* [EXERCISE OBJECTIVE]
Give the number of lines in the data below where the word "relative" appears, and nothing besides.

* [DATA PROVIDED]
-----

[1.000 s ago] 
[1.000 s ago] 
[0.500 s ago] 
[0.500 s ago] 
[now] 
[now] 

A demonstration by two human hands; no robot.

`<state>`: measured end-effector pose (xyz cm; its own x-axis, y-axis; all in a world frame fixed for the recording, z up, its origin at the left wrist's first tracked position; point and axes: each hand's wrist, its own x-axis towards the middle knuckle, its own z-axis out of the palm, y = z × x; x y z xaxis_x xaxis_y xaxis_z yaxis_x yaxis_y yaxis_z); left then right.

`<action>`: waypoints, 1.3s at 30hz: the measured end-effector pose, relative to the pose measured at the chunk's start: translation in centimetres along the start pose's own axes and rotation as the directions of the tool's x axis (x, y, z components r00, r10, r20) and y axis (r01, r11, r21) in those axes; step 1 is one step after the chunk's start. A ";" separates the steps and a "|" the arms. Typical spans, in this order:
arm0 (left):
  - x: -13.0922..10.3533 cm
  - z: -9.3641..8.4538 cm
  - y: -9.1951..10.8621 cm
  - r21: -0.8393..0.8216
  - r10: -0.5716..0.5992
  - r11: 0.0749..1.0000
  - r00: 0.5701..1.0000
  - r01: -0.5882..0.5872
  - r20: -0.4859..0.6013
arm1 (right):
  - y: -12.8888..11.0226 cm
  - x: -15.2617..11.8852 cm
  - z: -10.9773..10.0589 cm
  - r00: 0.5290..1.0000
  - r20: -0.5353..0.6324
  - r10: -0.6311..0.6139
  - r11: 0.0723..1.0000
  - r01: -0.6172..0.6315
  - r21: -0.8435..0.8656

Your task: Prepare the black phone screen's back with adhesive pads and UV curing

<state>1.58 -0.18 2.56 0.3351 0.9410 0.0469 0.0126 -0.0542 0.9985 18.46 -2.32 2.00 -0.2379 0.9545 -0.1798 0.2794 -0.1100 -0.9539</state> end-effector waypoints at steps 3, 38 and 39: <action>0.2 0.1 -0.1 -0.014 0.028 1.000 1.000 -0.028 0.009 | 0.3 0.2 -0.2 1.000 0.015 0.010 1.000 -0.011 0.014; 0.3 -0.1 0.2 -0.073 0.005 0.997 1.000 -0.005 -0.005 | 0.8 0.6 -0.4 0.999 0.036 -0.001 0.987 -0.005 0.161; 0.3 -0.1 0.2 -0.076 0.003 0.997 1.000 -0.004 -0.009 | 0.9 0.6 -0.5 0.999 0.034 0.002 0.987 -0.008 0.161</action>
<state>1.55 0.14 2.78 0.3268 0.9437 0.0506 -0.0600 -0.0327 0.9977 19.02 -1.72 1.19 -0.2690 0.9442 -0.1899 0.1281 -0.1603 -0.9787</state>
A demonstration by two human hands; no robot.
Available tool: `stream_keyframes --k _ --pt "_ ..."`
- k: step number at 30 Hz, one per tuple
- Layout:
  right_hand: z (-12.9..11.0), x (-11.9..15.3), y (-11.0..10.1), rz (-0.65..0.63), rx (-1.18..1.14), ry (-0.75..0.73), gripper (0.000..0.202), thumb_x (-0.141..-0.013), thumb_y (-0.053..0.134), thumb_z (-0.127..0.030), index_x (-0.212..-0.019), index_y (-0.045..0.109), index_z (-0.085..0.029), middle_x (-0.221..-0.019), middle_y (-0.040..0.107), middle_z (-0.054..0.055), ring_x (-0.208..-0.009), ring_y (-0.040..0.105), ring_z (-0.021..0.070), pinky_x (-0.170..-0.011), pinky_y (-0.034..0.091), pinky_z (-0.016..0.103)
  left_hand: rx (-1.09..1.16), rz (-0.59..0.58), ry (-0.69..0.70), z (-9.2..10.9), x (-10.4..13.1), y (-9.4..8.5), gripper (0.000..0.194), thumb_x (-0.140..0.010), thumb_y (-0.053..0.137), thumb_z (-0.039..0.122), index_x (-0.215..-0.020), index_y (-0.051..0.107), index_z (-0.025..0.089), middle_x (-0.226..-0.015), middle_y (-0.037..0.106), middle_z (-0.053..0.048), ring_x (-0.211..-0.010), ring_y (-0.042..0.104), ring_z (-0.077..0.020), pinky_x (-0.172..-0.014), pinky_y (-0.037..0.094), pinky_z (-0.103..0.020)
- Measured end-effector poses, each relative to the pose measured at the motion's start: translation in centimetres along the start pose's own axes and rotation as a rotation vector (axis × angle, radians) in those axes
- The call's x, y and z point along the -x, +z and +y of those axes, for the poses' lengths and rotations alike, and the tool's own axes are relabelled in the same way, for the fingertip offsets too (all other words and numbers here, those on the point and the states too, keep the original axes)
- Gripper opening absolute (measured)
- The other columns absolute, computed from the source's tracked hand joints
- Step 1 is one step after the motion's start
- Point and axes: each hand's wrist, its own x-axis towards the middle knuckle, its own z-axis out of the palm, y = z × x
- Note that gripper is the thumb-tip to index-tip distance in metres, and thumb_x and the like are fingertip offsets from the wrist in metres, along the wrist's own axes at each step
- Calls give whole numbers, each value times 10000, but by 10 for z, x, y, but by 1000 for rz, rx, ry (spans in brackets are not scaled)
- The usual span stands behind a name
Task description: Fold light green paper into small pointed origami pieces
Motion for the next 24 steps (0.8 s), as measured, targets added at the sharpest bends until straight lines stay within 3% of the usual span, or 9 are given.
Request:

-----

* [TASK SOLUTION]
2